Usai membatalkan rencana salat Idul Fitri berjemaah di alun-alun, Bupati Karanganyar Juliyatmono menggelar salat Id di kediamannya di Dusun Pokoh, Desa Ngijo, Kecamatan Tasikmadu. Yuli, sapaan akrabnya, bertindak sebagai imam dan khatib, dalam salat Id yang hanya diikuti oleh anak istri dan beberapa kerabat dekatnya tersebut.
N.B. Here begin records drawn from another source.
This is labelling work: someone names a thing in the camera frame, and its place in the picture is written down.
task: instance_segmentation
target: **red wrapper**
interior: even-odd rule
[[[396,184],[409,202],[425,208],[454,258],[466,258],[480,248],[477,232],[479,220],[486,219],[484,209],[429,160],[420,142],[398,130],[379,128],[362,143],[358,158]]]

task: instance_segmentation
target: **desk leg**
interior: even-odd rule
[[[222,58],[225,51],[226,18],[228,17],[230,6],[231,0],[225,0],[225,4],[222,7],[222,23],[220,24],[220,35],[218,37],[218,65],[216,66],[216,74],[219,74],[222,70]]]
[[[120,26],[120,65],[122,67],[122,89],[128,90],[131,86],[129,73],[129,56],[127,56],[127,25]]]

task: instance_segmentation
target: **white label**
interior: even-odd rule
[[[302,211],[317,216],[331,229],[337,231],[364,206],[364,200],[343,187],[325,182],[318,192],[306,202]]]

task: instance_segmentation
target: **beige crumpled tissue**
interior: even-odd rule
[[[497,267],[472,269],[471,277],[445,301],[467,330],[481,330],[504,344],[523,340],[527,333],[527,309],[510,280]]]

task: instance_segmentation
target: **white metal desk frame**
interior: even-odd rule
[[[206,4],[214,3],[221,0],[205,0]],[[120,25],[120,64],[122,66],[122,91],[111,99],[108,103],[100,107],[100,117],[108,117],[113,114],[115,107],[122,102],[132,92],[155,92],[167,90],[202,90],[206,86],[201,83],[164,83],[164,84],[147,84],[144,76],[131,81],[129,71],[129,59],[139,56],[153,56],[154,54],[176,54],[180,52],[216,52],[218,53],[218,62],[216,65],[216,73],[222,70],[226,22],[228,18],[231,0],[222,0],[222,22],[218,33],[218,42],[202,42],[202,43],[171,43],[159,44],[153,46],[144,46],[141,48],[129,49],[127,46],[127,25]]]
"Kami ini sejak dulu belajar konsisten. Kami menyampaikan sedianya harus (salat Id) di alun-alun, namun karena surat dari Ombudsman yang sudah kita ketahui bersama, kami tetap bertindak sebagai imam dan khatib, (tapi) untuk keluarga kami di rumah," kata Yuli ditemui wartawan usai salat Id, Minggu (24/5/2020).
Meski salat Id di rumah, Yuli mengaku tetap menjalankan protokol kesehatan yang ketat. Seperti jaga jarak, wajib memakai masker, tidak bersalaman serta mempersingkat pelaksanaan salat.
SCROLL TO CONTINUE WITH CONTENT
"Kami juga persingkat, semoga tidak mengurangi esensi kekhusyukan dan syiar hari raya Idul Fitri di tengah pandemi COVID-19," imbuhnya.
Yuli berharap protokol kesehatan serta disiplin itu semakin dipahami warga masyarakat sebagai bagian dari menyambut era new normal. Yuli mengaku hal itulah yang ingin dia ajarkan saat memutuskan menggelar salat Id di alun-alun Karanganyar.
"Salat itu kan beda dengan di pasar ya. Jadi sebenarnya jarak sudah kita atur agar tidak berdesakan, kita siapkan masker bagi yang tidak pakai, sepulang salat akan kita bagi ramuan herbal sebagai tambahan imunitas. Ini kan bagian dari belajar new normal tadi. Namun karena ada surat dari Ombudsman, kita hormati itu," urai Yuli.
Dalam khotbahnya, Yuli mengangkat cuplikan dari kitab 'Hilyatul Auliya' wa thobaqotul ashfiya' karya Abu Nuaim Al-Ashfihani. Kitab ini disebutnya menjadi rujukan bagi imam Al Ghazali saat menyusun 'Ihya' Ulumuddin'.
Dikisahkan ada segerombolan wabah tha'un yang sedang menuju ke kota Damaskus, bertemu seorang waliyullah. Saat itu wabah diperintahkan Allah untuk mengambil seribu jiwa, namun akhirnya justru ada 50 ribu jiwa yang meninggal, karena sebagian besar mengalami kepanikan berlebihan.
"Nah ini harus diambil hikmah yang luar biasa. Siapa pun jangan sampai membawa ke alam ketakutan, panik ,cemas, khawatir karena virus ini tidak tampak. Pendekatannya harus dengan cara yang tidak tampak. Apa itu? Spiritualitas, kedekatan dengan Tuhan," papar Yuli.
Yuli juga tak setuju jika situasi pandemi Corona ini dibawa dalam bayangan yang mencekam. Menurutnya hal ini justru akan memperlemah imunitas warga sehingga rentan terhadap wabah virus Corona.
Yuli pun berpendapat negara harus hadir menggerakkan spiritualitas di era new normal agar pandemi segera berlalu.
"Oleh karenanya, saya berharap setelah Idul Fitri ini mari kita buka, ayo kita berdamai dengan COVID. Dengan syarat dekat dengan Tuhan, tetap berikhtiar protokol kesehatan, tetap beraktivitas seperti biasa jangan sampai kecemasan ini terlalu berlarut-larut. Kasihan," terang Yuli.